Because it costs a fraction as much to falsify the records and simply
discharge the untreated bilge, some are tempted to “gundeck” the books and just
open the valves on what is known as a “magic pipe” which is a straight line
from bilge to ocean. Fines in the order
or US$40 million have been imposed so the costs of gundecking can be high.
Lindsay Lohan on community service, armed with a pair of ratchet loppers, gardening, Brooklyn Women's Shelter, New York City, 2015.

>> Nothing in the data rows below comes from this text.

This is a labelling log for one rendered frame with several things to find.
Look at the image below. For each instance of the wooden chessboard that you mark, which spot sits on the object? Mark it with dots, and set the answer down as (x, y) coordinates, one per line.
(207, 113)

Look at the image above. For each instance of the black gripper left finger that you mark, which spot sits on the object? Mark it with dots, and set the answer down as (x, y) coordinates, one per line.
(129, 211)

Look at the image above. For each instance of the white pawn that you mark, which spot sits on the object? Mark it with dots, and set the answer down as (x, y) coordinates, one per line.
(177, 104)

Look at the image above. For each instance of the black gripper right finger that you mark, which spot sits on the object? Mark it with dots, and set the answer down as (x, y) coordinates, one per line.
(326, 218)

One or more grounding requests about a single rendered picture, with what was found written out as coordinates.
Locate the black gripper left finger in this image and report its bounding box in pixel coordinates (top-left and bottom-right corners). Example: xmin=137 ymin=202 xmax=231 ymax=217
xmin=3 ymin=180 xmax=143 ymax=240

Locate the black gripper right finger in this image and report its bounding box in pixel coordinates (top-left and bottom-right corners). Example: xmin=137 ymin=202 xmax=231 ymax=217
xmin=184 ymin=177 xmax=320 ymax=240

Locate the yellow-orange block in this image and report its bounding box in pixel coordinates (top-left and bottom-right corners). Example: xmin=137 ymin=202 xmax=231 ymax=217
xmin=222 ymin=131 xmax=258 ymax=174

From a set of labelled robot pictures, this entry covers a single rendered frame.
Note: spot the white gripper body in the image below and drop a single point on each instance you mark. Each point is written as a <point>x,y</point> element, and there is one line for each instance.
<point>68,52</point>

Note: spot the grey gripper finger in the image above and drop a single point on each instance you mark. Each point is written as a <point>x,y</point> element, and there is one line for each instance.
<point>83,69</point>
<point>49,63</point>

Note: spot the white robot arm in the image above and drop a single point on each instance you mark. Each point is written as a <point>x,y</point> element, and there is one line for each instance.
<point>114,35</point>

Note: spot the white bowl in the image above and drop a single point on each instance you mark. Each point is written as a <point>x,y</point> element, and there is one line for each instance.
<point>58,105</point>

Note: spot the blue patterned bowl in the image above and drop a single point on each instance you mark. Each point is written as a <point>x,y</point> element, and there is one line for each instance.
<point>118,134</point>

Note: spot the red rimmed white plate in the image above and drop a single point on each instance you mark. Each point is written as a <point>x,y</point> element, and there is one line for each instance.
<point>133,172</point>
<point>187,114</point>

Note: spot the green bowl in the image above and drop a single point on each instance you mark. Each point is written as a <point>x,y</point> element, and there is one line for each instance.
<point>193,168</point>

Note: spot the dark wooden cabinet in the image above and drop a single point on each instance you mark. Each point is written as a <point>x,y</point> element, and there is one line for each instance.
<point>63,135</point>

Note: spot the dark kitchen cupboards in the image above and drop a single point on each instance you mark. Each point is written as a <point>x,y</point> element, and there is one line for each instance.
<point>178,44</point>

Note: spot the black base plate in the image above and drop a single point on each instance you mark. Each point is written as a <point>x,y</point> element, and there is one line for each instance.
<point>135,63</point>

In 2015, a Superior Court judge in Los Angeles found Lindsay Lohan had been doing a bit of gundecking in recording as “community service” the hours spent working with the charity group Community Service Volunteers (CSV) during the time she was in London appearing in a West End production of David Mamet's (b 1947) Speed-the-Plow (1988). Some of the hours claimed were absorbed lobbying the US insurance company Esurance to donate US$10,000 (£6,440) to the CSV although a statement issued by CSV confirmed Ms Lohan had volunteered on the organisation's “Positive Futures” project, which works with teenagers in Hackney, adding “She has built strong relationships with the young volunteers she has worked with on the scheme.” The community service order dates from traffic offences in 2012 and the judge found some of her activities in London, including “meeting & greeting” fans didn’t qualify as “community service” and ordered the gundecked hours be annulled with a further 125 hours to be performed.